Here are some ways in which U.S. anti-war activists can express their solidarity with the Iranian people:

• Read new books on Iran such as Marjane Satrapi’s Persepolis, Shirin Ebadi’s Iran Awakening, Azar Nafisi’s Reading Lolita in Tehran, and Afary and Anderson’s Foucault and the Iranian Revolution.

• Support the Tehran Bus Drivers’ Union and their jailed leader Mansour Ossanloo. Send statements of support to the Bus Drivers' Union at http://www.syndicavahed.com.

• Start a campaign to support jailed student activists Ahmad Ghasaban, Ehsan Mansouri, Majid Tavakkoli from Amir Kabir University.

• Contact the women’s equality campaign at www.wechange.info/english and online feminist magazines at info@iftribune.com or info@herlandmag.com.

--Iranian Feminist


REPUBLICRATS AND DEMOCRANS

It's so easy to blame the Republicans for everything. I would probably agree with the emotional statement by Kanye West that Bush hates Black people after the horror that was New Orleans was revealed. But is that solely restricted to Bush and the Republicans? Or do we have to spread the blame around to several hundred years of racist repression and social disdain on all levels?

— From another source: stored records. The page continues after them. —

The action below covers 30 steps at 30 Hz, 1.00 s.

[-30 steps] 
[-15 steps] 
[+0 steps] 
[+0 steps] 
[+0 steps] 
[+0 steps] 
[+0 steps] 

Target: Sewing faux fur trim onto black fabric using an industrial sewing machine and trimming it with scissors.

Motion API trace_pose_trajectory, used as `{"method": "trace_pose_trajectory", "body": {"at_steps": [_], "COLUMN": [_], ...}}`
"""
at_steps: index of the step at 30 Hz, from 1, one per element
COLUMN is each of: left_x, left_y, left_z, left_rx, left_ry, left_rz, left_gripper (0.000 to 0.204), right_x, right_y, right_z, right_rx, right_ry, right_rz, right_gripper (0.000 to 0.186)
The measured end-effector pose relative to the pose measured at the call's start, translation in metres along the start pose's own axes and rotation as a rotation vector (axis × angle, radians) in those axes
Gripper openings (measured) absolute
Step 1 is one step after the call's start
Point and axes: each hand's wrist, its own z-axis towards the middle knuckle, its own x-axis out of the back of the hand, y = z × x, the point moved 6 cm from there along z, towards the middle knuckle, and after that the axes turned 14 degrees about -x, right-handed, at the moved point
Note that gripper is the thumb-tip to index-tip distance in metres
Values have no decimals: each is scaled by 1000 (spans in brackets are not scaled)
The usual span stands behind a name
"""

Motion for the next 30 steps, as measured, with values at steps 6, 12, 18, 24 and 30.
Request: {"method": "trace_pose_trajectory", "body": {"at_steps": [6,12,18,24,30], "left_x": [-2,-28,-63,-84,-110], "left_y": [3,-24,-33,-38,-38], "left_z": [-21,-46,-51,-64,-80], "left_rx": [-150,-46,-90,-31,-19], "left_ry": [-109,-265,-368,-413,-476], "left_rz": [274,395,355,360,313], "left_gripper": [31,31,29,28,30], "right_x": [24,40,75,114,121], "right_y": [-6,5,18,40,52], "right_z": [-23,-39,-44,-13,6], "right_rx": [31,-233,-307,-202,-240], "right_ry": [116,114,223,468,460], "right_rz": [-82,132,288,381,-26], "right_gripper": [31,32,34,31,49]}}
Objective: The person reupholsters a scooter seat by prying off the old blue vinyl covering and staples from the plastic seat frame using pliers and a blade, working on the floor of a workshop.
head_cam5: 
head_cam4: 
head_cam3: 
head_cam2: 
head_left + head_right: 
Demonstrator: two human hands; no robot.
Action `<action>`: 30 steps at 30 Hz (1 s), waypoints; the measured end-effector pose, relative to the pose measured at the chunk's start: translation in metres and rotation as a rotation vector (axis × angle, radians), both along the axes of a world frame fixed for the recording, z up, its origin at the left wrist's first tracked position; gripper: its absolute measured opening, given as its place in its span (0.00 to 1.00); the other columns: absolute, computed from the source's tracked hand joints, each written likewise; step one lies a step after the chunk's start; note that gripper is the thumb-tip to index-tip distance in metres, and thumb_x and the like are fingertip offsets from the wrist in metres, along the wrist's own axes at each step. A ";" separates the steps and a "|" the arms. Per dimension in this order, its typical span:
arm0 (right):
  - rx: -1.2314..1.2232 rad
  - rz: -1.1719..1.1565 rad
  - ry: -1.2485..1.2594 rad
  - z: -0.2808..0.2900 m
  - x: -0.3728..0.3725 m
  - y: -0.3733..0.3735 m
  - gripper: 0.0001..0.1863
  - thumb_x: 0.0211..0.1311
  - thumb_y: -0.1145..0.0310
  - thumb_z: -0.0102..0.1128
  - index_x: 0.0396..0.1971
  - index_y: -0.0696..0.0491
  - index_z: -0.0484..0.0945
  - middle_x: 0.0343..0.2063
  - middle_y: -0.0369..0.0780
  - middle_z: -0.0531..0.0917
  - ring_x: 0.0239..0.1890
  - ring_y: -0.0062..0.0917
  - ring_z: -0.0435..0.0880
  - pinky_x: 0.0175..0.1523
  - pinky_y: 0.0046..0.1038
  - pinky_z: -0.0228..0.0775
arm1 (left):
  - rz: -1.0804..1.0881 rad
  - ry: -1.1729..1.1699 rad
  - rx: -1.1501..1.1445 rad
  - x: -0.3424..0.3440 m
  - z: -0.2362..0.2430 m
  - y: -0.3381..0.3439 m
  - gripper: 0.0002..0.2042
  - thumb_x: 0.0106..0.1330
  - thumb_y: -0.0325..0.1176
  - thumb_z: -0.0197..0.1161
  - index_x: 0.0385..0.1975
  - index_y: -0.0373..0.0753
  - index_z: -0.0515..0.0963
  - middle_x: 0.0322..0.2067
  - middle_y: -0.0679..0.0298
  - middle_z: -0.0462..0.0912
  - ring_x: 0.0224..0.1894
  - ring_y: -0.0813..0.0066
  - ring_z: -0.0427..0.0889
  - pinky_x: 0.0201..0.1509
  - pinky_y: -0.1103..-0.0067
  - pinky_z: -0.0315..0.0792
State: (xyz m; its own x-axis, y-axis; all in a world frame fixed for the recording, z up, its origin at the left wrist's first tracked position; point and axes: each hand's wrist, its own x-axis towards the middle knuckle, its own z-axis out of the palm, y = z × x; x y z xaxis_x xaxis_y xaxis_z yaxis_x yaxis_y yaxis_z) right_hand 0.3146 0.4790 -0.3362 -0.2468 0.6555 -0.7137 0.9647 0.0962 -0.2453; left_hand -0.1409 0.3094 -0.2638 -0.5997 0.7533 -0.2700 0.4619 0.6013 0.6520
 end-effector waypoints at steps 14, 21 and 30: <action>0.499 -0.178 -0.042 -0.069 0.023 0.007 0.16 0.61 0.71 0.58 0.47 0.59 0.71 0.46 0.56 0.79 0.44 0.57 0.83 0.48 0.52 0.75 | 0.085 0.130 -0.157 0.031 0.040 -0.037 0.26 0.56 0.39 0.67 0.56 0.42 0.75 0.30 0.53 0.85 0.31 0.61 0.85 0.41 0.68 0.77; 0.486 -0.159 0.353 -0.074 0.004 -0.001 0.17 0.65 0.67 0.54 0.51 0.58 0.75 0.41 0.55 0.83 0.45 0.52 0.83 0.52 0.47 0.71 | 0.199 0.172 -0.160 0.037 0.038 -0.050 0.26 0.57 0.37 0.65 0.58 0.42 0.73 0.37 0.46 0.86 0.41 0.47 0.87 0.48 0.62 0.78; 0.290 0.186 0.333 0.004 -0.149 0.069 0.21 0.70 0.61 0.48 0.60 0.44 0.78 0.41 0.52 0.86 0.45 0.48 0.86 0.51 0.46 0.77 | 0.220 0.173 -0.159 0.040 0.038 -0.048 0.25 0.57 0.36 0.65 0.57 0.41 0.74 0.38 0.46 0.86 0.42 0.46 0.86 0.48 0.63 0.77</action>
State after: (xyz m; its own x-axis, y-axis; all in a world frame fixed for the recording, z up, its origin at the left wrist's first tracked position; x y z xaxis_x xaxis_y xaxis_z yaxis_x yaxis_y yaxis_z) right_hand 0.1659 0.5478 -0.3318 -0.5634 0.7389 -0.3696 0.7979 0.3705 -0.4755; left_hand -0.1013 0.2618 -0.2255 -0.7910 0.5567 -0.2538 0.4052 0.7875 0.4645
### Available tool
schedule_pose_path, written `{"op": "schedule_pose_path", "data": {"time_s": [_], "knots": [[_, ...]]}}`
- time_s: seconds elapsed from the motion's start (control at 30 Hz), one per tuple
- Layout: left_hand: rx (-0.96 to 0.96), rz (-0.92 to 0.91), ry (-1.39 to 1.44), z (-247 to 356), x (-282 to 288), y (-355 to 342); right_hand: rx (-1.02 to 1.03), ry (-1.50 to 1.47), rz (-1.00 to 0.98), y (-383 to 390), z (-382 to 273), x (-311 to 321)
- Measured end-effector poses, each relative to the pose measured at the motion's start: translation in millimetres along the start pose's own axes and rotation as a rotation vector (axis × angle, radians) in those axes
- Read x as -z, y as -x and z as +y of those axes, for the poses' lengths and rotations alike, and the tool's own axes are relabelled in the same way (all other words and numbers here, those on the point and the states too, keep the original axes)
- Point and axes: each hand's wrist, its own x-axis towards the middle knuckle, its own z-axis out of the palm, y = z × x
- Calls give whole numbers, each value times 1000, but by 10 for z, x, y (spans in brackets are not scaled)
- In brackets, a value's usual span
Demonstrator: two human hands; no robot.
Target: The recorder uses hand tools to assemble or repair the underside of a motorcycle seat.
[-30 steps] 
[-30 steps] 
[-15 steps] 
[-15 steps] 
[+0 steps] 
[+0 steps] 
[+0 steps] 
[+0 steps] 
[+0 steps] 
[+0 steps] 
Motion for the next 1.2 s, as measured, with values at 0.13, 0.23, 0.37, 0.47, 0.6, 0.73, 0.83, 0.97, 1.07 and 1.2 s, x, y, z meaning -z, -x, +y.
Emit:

--Black prisoner, Wisconsin

* * *

N&L has been too lax on the Democrats who are responsible for where we are now. I expect that many readers are ahead of N&L in expressing anger at them for not ending the war or taking up an impeachment of Bush. I also don't think there is a real commitment to a two-party system. In contrast to 30 or 40 years ago, when they talked of "plutralism," right-wing commentators now want to eliminate the opposition.